Phosphorylation of cMyBP-C affects contractile mechanisms in a site-specific manner

Cardiac myosin binding protein-C (cMyBP-C) is a cardiac-specific, thick-filament regulatory protein that is differentially phosphorylated at Ser²⁷³, Ser²⁸², and Ser³⁰² by various kinases and modulates contraction.

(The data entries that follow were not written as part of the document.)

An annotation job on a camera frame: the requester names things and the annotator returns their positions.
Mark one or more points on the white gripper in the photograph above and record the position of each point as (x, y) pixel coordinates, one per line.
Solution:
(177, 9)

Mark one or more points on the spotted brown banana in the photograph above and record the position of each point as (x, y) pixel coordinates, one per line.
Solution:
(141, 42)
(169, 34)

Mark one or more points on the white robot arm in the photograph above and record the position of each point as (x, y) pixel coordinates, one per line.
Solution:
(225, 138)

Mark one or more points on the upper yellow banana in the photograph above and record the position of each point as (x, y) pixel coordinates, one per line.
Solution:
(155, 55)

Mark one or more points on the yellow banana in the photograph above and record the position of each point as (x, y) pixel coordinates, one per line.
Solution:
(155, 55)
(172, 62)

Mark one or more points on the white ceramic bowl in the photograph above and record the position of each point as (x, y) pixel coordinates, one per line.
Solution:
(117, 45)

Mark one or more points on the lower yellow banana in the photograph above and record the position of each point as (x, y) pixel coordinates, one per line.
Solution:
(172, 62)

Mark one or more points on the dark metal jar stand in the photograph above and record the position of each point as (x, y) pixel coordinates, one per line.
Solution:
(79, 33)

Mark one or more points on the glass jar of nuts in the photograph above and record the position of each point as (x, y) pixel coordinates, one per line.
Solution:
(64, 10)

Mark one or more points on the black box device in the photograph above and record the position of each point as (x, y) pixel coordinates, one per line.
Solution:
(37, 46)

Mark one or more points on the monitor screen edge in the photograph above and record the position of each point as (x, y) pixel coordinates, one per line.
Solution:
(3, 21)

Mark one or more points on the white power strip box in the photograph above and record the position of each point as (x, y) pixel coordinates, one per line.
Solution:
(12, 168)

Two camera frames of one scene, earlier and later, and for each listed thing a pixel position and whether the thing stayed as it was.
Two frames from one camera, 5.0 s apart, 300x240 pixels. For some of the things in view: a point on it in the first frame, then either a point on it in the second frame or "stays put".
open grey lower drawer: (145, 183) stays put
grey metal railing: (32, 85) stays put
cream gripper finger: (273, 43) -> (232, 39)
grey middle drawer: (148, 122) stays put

In this study, phosphorylation-site-specific effects of cMyBP-C on myocardial contractility and cross-bridge kinetics were studied by sinusoidal analysis in papillary and trabecular muscle fibers isolated from t/t (cMyBP-C-null) mice and in their counterparts in which cMyBP-C contains the ADA (Ala²⁷³-Asp²⁸²-Ala³⁰²), DAD (Asp ²⁷³-Ala²⁸²-Asp³⁰²), and SAS (Ser ²⁷³-Ala²⁸²-Ser³⁰²) mutations; the results were compared to those from mice expressing the wild-type (WT) transgene on the t/t background. Under standard activating conditions, DAD fibers showed significant decreases in tension (∼50%), stiffness, the fast apparent rate constant 2πc, and its magnitude C, as well as its magnitude H, but an increase in the medium rate constant 2πb, with respect to WT. The t/t fibers showed a smaller drop in stiffness and a significant decrease in 2πc that can be explained by isoform shift of myosin heavy chain. In the pCa-tension study using the 8 mM phosphate (Pi) solution, there was hardly any difference in Ca²⁺ sensitivity (pCa₅₀) and cooperativity (n_H) between the mutant and WT samples. However, in the solutions without Pi, DAD showed increased n_H and slightly decreased pCa₅₀. We infer from these observations that the nonphosphorylatable residue 282 combined with phosphomimetic residues Asp²⁷³ and/or Asp³⁰² (in DAD) is detrimental to cardiomyocytes by lowering isometric tension and altering cross-bridge kinetics with decreased 2πc and increased 2πb. In contrast, a single change of residue 282 to nonphosphorylatable Ala (SAS), or to phosphomimetic Asps together with the changes of residues 273 and 302 to nonphosphorylatable Ala (ADA) causes minute changes in fiber mechanics.